Is using WFI with PIT-based scheduler safe in bare-metal on S32K311?

am currently developing a bare-metal application using the S32K311 microcontroller, which is based on the ARM Cortex-M7 core. In our project, we are using the Periodic Interrupt Timer (PIT) to implement a cooperative scheduler that runs tasks every 10ms, 100ms, and 300ms.

 

for example)

function RunApplicationTasks():
    // 10ms period
    if timer_10ms_flag is TRUE:
        timer_10ms_flag = FALSE
        Execute10msTaskGroup()

    // 100ms period
    if timer_100ms_flag is TRUE:
        timer_100ms_flag = FALSE
        Execute100msTaskGroup()

    // 300ms period
    if timer_300ms_flag is TRUE:
        timer_300ms_flag = FALSE
        Execute300msTaskGroup()

 

While researching ways to reduce current consumption, I came across information about the WFI (Wait For Interrupt) instruction built into the Cortex-M7 core.

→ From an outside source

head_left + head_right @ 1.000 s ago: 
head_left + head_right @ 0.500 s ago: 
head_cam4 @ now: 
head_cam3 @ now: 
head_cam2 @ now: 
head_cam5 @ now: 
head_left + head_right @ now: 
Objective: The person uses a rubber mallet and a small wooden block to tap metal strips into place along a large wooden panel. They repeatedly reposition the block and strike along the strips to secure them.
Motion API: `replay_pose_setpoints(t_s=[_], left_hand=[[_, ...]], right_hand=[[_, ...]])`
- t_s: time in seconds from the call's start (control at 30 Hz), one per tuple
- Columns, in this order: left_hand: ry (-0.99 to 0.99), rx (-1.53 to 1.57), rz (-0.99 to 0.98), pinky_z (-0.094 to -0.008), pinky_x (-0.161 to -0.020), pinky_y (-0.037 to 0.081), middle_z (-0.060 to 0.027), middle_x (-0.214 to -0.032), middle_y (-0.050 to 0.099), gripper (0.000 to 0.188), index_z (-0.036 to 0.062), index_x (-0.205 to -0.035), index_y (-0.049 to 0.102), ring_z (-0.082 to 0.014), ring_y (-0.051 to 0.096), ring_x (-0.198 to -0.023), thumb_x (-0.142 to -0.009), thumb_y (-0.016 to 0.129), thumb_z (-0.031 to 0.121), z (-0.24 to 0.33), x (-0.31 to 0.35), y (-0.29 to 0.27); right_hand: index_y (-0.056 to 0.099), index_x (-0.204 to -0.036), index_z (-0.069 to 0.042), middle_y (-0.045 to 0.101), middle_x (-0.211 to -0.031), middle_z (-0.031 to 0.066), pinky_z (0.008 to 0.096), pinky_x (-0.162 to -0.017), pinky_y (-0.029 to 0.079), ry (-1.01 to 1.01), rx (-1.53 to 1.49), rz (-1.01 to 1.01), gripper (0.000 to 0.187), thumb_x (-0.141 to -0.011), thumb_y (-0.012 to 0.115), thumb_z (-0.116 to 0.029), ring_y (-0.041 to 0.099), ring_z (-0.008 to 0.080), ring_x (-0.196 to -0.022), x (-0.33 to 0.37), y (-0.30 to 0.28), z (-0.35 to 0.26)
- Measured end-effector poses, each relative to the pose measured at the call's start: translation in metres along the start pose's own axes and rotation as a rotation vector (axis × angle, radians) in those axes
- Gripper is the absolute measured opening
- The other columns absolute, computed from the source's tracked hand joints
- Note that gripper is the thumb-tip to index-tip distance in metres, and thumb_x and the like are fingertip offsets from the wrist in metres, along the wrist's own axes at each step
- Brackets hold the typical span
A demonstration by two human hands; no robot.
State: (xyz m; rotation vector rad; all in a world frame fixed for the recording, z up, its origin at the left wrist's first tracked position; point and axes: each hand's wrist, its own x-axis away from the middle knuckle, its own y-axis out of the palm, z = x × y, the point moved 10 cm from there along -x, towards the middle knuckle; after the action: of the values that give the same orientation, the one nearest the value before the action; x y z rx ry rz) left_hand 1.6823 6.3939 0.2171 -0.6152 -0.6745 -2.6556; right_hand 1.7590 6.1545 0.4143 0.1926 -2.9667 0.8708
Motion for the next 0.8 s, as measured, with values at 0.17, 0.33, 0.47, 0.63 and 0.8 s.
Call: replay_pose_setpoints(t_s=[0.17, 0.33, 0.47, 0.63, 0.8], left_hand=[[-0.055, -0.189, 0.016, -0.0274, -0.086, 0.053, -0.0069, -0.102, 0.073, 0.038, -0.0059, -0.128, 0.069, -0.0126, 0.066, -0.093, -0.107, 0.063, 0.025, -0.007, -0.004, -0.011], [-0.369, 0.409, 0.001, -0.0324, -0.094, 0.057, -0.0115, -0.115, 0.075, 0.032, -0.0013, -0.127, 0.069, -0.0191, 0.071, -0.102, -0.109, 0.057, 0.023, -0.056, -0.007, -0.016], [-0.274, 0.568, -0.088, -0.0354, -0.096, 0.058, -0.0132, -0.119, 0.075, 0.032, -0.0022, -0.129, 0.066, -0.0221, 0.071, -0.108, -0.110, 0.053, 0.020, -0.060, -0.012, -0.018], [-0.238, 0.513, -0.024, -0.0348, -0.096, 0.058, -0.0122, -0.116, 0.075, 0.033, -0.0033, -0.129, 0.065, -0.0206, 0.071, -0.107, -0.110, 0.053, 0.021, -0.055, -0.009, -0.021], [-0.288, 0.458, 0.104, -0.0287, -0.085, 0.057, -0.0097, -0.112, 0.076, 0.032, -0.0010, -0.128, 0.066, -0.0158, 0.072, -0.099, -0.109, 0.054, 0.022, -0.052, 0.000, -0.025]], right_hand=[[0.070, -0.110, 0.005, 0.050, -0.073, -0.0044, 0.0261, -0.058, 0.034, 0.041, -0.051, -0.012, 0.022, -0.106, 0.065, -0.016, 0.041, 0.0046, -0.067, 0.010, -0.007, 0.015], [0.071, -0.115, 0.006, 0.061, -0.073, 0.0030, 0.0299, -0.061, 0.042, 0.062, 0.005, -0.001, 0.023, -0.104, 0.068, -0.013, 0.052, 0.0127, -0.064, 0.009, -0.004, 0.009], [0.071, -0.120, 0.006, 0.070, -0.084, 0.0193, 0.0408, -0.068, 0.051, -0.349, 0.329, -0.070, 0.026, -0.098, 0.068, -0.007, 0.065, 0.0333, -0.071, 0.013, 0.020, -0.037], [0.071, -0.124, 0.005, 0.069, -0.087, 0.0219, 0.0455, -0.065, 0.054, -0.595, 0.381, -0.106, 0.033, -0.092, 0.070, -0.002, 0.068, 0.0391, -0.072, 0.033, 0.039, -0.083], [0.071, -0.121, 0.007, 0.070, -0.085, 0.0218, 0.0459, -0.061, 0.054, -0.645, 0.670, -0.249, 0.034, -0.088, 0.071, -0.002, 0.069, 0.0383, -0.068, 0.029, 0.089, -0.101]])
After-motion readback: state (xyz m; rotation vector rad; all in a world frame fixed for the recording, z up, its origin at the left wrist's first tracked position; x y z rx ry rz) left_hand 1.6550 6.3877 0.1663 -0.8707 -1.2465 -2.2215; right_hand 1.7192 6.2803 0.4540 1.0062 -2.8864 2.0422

Based on this, I am planning to structure my code as follows:

function RunApplicationTasks():
    // if all timer flag disable
    if (
        timer_10ms_flag is FALSE AND
        timer_100ms_flag is FALSE AND
        timer_300ms_flag is FALSE
    ):
        __asm volatile ("wfi");  // WFI

    // 10ms task
    if timer_10ms_flag is TRUE:
        timer_10ms_flag = FALSE
        Execute10msTaskGroup()

    // 100ms task
    if timer_100ms_flag is TRUE:
        timer_100ms_flag = FALSE
        Execute100msTaskGroup()

    // 300ms task
    if timer_300ms_flag is TRUE:
        timer_300ms_flag = FALSE
        Execute300msTaskGroup()

 

I’m posting this to ask whether this approach is safe and reliable in a bare-metal environment.